Bayesian joint and individual component regression for multigroup physiological data


Creative Commons License

Kara M., Cengiz M. A., Dünder E., Şenel T.

SCIENTIFIC REPORTS, cilt.2026, sa.16, ss.1-18, 2026 (SCI-Expanded, Scopus) identifier identifier

  • Yayın Türü: Makale / Tam Makale
  • Cilt numarası: 2026 Sayı: 16
  • Basım Tarihi: 2026
  • Doi Numarası: 10.1038/s41598-026-52063-z
  • Dergi Adı: SCIENTIFIC REPORTS
  • Derginin Tarandığı İndeksler: Scopus, Science Citation Index Expanded (SCI-EXPANDED), BIOSIS, Chemical Abstracts Core, MEDLINE, Directory of Open Access Journals
  • Sayfa Sayıları: ss.1-18
  • Açık Arşiv Koleksiyonu: AVESİS Açık Erişim Koleksiyonu
  • Ondokuz Mayıs Üniversitesi Adresli: Evet

Özet

Heterogeneous multigroup data often contain both globally shared and group-specific components, posing challenges for conventional regression models. Such data structures are increasingly common in medical research, particularly in radiology and biomedical imaging, where patient populations are naturally heterogeneous across disease subtypes, demographic groups, or imaging modalities. While methods such as Joint and Individual Component Regression (JICO) address this separation, they lack mechanisms to quantify uncertainty and incorporate prior knowledge. In this study, we propose a Bayesian Joint and Individual Component Regression (Bayesian-JICO) framework that extends JICO with a probabilistic formulation. The Bayesian approach enables uncertainty quantification through posterior distributions and credible intervals, offering more reliable inference, especially with limited sample sizes.
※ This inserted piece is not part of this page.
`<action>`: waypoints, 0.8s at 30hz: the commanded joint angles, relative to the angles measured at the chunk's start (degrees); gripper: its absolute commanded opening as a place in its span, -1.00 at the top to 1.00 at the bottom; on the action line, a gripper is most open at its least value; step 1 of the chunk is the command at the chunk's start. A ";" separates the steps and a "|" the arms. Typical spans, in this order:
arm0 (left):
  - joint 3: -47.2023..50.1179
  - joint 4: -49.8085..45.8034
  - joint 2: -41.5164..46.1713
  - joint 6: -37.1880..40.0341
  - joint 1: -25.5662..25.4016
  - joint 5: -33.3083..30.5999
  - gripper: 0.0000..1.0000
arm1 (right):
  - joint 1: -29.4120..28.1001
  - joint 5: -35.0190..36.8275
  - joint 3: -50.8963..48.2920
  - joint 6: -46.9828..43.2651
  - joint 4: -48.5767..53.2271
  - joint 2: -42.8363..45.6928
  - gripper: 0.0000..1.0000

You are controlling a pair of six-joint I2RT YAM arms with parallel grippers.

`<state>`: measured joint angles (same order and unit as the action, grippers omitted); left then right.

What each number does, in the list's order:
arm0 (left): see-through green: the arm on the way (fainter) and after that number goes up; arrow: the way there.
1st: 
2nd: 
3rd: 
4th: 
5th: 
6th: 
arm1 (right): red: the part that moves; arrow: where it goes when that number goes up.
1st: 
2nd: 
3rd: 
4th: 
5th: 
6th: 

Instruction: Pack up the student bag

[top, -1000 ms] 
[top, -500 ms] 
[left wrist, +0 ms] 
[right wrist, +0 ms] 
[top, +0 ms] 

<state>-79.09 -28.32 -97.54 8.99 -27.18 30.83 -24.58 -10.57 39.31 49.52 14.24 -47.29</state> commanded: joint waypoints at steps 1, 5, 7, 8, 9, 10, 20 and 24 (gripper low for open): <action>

Posterior estimation was performed via Markov Chain Monte Carlo (MCMC), and the model was evaluated using both simulated scenarios and the publicly available Australian Institute of Sport (AIS) dataset, which contains physiological and hematological measurements of elite athletes. Results demonstrate that Bayesian-JICO outperforms traditional methods in predictive accuracy, interpretability, and robustness, while providing credible intervals for parameter estimates. This framework offers a comprehensive and uncertainty-aware solution for multigroup regression, with broad applicability across biomedical, radiological, environmental, and social sciences.